- Film poster
- Directed by: Jeffrey Schwarz
- Produced by: John Boccardo Jeffrey Schwarz
- Cinematography: Jesse Dana Brian Wengrofsky
- Edited by: Jeffrey Schwarz
- Music by: Makeup and Vanity Set
- Production companies: Automat Pictures Blind Faith Productions
- Release date: June 6, 2026 (Tribeca Festival);
- Running time: 85 minutes
- Country: United States
- Language: English

= Mineshaft: The Cruising Murders =

2026 documentary film

Mineshaft: The Cruising Murders is a 2026 American documentary film about the controversy surrounding William Friedkin's thriller film Cruising (1980). The documentary is edited, produced, and directed by Jeffrey Schwarz.

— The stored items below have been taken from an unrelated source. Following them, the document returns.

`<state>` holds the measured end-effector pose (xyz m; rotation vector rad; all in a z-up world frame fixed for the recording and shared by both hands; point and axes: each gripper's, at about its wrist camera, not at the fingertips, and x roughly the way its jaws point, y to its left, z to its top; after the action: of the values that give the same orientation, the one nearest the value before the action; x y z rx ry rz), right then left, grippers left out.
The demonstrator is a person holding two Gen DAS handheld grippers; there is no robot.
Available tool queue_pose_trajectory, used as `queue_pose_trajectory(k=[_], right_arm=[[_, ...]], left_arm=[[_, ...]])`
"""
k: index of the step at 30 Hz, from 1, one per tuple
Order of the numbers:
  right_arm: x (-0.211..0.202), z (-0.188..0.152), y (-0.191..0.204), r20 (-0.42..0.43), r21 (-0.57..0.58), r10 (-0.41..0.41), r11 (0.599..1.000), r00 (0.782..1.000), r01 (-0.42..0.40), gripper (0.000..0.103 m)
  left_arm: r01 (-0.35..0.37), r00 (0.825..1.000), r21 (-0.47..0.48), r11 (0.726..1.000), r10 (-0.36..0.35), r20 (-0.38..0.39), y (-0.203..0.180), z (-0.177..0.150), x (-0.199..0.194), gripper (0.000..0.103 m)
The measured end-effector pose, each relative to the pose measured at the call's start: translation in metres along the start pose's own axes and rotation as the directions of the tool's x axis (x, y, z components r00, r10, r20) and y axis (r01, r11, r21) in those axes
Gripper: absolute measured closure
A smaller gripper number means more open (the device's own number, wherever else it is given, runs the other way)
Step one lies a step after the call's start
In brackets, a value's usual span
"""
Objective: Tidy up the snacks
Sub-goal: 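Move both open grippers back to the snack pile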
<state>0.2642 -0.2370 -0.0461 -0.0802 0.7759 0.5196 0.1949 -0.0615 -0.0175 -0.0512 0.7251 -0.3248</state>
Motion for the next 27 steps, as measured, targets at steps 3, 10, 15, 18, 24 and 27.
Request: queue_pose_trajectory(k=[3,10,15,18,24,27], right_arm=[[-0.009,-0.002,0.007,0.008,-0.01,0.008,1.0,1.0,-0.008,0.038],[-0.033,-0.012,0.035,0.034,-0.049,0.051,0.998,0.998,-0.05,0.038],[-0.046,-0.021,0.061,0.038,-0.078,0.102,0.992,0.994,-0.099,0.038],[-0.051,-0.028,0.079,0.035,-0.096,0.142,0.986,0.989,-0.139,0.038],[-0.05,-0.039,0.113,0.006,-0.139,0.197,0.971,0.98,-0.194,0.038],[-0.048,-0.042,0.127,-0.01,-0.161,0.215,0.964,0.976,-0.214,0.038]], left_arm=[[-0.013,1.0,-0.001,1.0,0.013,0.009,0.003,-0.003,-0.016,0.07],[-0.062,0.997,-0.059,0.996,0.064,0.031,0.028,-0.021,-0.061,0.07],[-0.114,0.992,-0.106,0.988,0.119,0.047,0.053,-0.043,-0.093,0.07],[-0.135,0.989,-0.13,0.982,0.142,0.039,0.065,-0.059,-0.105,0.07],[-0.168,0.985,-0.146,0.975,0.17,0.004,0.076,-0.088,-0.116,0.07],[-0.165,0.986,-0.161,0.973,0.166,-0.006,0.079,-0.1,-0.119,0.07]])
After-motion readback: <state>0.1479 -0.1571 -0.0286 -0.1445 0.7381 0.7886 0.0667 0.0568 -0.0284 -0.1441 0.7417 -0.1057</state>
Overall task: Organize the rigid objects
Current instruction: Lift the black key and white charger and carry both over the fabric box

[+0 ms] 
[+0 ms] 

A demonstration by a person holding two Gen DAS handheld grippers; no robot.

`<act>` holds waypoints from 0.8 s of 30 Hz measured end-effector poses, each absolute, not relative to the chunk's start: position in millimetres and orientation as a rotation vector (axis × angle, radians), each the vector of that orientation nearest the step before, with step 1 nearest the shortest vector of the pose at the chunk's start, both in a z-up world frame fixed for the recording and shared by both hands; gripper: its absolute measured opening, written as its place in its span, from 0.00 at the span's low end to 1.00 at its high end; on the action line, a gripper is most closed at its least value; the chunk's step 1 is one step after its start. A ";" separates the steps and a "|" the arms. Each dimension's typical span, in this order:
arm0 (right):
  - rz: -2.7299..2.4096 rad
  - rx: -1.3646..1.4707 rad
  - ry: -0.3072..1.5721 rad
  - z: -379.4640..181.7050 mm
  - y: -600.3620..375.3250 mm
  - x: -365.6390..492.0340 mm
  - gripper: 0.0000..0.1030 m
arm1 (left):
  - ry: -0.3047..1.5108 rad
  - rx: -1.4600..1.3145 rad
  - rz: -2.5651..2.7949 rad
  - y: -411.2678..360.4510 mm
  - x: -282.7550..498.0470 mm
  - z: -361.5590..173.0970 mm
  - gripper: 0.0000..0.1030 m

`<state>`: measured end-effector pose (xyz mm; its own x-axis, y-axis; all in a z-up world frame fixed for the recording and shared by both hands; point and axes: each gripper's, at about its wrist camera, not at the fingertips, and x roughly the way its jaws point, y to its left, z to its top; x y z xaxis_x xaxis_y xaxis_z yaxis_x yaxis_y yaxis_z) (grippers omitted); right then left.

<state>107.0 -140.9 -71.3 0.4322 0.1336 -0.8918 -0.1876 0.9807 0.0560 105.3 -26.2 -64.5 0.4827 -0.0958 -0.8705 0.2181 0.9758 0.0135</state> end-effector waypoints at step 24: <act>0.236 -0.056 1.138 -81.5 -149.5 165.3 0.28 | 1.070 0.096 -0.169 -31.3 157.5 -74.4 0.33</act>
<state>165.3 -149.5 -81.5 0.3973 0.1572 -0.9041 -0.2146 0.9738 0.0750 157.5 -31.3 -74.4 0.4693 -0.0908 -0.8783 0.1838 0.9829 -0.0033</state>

It premiered at the Tribeca Festival on June 6, 2026.

==Reception==
On the review aggregator website Rotten Tomatoes, 100% of 15 critics' reviews are positive, with an average rating of 7.4/10.

Guy Lodge of Variety wrote that it's an "engaging, impassioned documentary". Ryan Lattanzio of IndieWire gave it an A−, writing, "It must be said that, in an age of Netflix true-crime documentary series that are often three bloated, overlong episodes that could've been consolidated into a 30-minute short, Mineshaft is a masterpiece of economy at well under 90 minutes."